Well, with these insanely increasing maintenance fees, the bottom is dropping on Starwood properties....  Are we in a death spiral?


----------



## ondeadlin

I wouldn't say death spiral, but a fundamental revaluation of timeshares.

And one in which higher MF and changes in trading power will quickly drive values down.


----------



## Stefa

mtnpilot said:


> Well, with these insanely increasing maintenance fees, the bottom is dropping on Starwood properties....  Are we in a death spiral?



If they can get the MFs under control, WKORV and WKORVN will be fine.  A week at the Maui Westin is still worth the MFs.  It just isn't worth the high MFs (with the risk of higher fees in the future) plus a large buy-in price.


----------



## jarta

mtn,   ...   "Are we in a death spiral?"

You were commenting on a sale at WKORV for $12K.  In case you haven't noticed, the prices on all timeshares are way, way down.  It's either a death spiral or a tremendous buying opportunity if the bottom can be determined.

From an eBay ad this morning - Marriott Waiohai - Poipu, Kauai (ranked #13 by TUG) - 2 weeks - annual assessment $1.2K each - $15K each - no bidders while active.  Supposedly purchased from the developer years ago for $32K each.   ...   eom


----------



## ocdb8r

ondeadlin said:


> I wouldn't say death spiral, but a fundamental revaluation of timeshares.
> 
> And one in which higher MF and changes in trading power will quickly drive values down.

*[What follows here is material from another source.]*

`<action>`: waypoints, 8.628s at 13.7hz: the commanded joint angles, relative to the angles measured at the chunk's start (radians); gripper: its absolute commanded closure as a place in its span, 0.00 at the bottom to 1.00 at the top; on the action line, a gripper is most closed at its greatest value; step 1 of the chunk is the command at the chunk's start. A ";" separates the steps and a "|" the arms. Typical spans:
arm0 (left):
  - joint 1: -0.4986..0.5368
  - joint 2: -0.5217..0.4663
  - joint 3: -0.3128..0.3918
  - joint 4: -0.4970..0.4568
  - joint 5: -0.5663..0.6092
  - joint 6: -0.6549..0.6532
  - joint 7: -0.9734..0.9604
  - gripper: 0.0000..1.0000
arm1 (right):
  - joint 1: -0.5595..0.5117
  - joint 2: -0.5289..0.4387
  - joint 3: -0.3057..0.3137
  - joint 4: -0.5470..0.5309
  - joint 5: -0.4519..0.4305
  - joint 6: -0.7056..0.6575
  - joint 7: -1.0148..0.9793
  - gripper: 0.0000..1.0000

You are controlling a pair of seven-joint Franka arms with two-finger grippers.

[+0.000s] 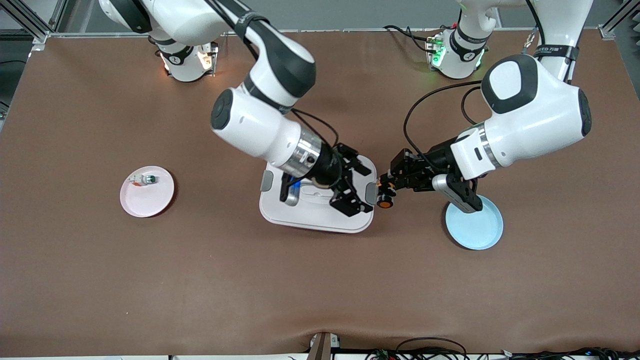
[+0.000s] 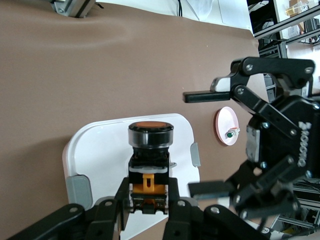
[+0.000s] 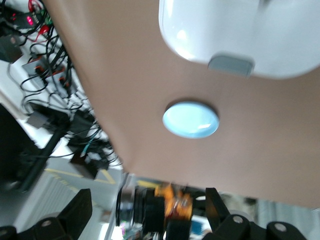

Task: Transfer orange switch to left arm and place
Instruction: 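Open the right gripper and pull both grippers apart, then carry the switch with the left gripper over the blue plate, then lower the switch with the left gripper onto the blue plate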

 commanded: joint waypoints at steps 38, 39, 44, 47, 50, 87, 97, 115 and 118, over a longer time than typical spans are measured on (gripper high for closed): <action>0.290 -0.155 0.001 0.171 0.641 -0.629 -1.541 1.00 | -0.578 -0.130 0.001 -0.018 -0.685 -1.443 -1.619 0.00; 0.290 -0.155 0.001 0.162 0.654 -0.617 -1.564 1.00 | -0.579 -0.130 0.001 -0.018 -0.685 -1.435 -1.619 0.00; 0.292 -0.165 0.001 0.073 0.660 -0.496 -1.700 1.00 | -0.576 -0.146 0.002 -0.018 -0.684 -1.365 -1.751 0.00; 0.292 -0.165 -0.002 0.014 0.700 -0.428 -1.747 1.00 | -0.565 -0.149 0.007 -0.004 -0.688 -1.362 -1.851 0.00; 0.293 -0.168 -0.002 -0.057 0.711 -0.345 -1.759 1.00 | -0.578 -0.147 0.009 -0.004 -0.682 -1.365 -1.860 0.00; 0.280 0.258 0.004 -0.260 0.981 0.293 -1.934 1.00 | -0.616 -0.535 0.013 -0.364 -0.667 -1.060 -1.643 0.00; 0.280 0.289 0.012 -0.261 0.991 0.315 -1.934 1.00 | -0.622 -0.595 0.010 -0.415 -0.634 -1.011 -1.610 0.00; 0.290 0.332 0.018 -0.260 1.087 0.338 -1.968 0.33 | -0.614 -0.770 0.012 -0.591 -0.661 -0.869 -1.649 0.00; 0.287 0.327 0.017 -0.258 1.085 0.338 -1.971 0.00 | -0.619 -0.779 0.009 -0.590 -0.648 -0.879 -1.635 0.00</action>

I think maint. fees are the bottom line.  $2500 every year, just for the pleasure of stepping foot into the door isn't the "bargain" many owners were sold on.  Tack on airfare, food, and activities for a family for 4 or more, and suddenly you realize that having and obligation to take a + or - $10K vacation each year isn't all it is cracked up to be.

I think we will continue to see bargain prices for some time...eventually HOA's, even developer controlled, are going to have to dump non-paying inventory into the market somehow just to get maint. fees paid.  I just wonder how the quality of the resorts will hold up...Starwood is likely to penny pinch anyplace necessary to keep their fees rolling in.



Stefa said:


> If they can get the MFs under control, WKORV and WKORVN will be fine.  A week at the Maui Westin is still worth the MFs.  It just isn't worth the high MFs (with the risk of higher fees in the future) plus a large buy-in price.



I think even this is a tenuous statement.  $350/night goes a long way, especially in a down economy with options such as priceline and hotwire.  Add to those vacation package pricing and it's starting to be a questionable value proposition.  While I agree that right now it might JUST be worth maintenance fees, given the cost of entry (even at only $12k) and the ongoing obligation that you pay for that week every year, plus the possibility of maintenance fees continuing to increase beyond inflation, I think it's a losing proposition.


----------



## DanCali

jarta said:


> mtn,   ...   "Are we in a death spiral?"
> 
> You were commenting on a sale at WKORV for $12K.  In case you haven't noticed, the prices on all timeshares are way, way down.  It's either a death spiral or a tremendous buying opportunity if the bottom can be determined.
> 
> From an eBay ad this morning - Marriott Waiohai - Poipu, Kauai (ranked #13 by TUG) - 2 weeks - annual assessment $1.2K each - $15K each - no bidders while active.  Supposedly purchased from the developer years ago for $32K each.   ...   eom



Maintenance fees at Waiohai are more like $1500 these days (from RedWeek postings). Here is the history of MF increases... and feel free to compare that trend with Starwood's. It's actually pretty steep increases too but still makes you wonder why WPORV is $2600 and counting.

I wouldn't really use developer prices as a benchmark for anything related to the resale market. The trend in resale prices would be interesting but there is limilted data in Marriott's ROFR database to infer too much, especially since I think these villas have deeded views so you need to compare apples to apples.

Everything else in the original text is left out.